What is being asked
Wherever a line in the data holds the word "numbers", pull that line out.

Material shown
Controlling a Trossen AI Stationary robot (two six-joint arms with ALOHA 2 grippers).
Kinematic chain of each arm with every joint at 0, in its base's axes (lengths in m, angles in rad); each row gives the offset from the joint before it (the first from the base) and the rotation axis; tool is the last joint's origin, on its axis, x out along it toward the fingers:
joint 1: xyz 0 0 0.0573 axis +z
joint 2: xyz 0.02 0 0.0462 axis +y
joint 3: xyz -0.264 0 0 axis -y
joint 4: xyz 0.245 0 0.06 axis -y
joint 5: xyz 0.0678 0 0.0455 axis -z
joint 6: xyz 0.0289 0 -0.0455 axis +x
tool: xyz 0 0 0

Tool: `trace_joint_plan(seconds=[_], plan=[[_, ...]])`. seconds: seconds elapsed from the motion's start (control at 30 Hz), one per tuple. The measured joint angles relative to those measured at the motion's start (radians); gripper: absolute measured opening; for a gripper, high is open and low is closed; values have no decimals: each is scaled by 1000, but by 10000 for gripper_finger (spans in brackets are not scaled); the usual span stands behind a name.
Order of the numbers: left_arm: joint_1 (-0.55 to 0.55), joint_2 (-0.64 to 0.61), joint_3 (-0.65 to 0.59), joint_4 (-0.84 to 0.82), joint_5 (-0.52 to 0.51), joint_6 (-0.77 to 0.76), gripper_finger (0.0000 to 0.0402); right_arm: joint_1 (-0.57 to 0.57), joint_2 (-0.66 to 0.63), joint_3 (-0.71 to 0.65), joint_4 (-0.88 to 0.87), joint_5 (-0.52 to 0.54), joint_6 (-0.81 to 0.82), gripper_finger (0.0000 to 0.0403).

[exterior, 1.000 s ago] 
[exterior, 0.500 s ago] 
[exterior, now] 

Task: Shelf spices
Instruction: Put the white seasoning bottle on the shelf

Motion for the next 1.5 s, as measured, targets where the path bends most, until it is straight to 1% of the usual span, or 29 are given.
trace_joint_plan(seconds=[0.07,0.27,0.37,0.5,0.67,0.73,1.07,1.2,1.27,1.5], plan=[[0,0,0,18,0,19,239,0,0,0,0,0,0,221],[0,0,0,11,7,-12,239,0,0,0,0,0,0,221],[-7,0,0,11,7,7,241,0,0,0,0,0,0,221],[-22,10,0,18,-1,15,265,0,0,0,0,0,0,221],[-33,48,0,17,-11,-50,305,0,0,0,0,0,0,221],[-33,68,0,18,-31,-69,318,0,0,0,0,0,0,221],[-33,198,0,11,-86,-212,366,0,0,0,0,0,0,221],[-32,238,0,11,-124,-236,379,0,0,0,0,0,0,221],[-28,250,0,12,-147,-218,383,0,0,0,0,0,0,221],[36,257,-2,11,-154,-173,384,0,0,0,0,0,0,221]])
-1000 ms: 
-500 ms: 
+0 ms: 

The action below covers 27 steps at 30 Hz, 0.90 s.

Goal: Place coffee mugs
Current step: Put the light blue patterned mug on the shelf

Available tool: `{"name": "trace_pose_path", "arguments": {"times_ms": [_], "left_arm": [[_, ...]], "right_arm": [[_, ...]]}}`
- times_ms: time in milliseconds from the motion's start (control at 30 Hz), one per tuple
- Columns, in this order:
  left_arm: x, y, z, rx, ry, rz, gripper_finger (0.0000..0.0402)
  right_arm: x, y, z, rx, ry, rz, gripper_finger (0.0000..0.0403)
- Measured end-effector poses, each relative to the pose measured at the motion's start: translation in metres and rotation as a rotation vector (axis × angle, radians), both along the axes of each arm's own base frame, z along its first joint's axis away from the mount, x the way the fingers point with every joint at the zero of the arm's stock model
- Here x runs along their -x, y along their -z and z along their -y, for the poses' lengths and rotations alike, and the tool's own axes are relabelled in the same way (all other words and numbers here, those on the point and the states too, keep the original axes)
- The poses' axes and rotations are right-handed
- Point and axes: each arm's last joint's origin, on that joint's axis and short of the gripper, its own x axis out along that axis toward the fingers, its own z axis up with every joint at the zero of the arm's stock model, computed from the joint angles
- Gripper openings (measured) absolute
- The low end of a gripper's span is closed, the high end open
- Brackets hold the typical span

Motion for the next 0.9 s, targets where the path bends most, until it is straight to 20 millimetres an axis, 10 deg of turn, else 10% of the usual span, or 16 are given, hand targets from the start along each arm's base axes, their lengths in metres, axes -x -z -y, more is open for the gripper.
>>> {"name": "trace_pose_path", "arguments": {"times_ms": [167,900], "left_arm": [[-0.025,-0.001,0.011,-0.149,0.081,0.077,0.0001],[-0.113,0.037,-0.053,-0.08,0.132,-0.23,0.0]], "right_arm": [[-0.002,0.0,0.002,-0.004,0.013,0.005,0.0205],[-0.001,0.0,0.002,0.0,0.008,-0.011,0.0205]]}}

Task result
Order of the numbers: left_arm: joint_1 (-0.55 to 0.55), joint_2 (-0.64 to 0.61), joint_3 (-0.65 to 0.59), joint_4 (-0.84 to 0.82), joint_5 (-0.52 to 0.51), joint_6 (-0.77 to 0.76), gripper_finger (0.0000 to 0.0402); right_arm: joint_1 (-0.57 to 0.57), joint_2 (-0.66 to 0.63), joint_3 (-0.71 to 0.65), joint_4 (-0.88 to 0.87), joint_5 (-0.52 to 0.54), joint_6 (-0.81 to 0.82), gripper_finger (0.0000 to 0.0403).
- Here x runs along their -x, y along their -z and z along their -y, for the poses' lengths and rotations alike, and the tool's own axes are relabelled in the same way (all other words and numbers here, those on the point and the states too, keep the original axes)

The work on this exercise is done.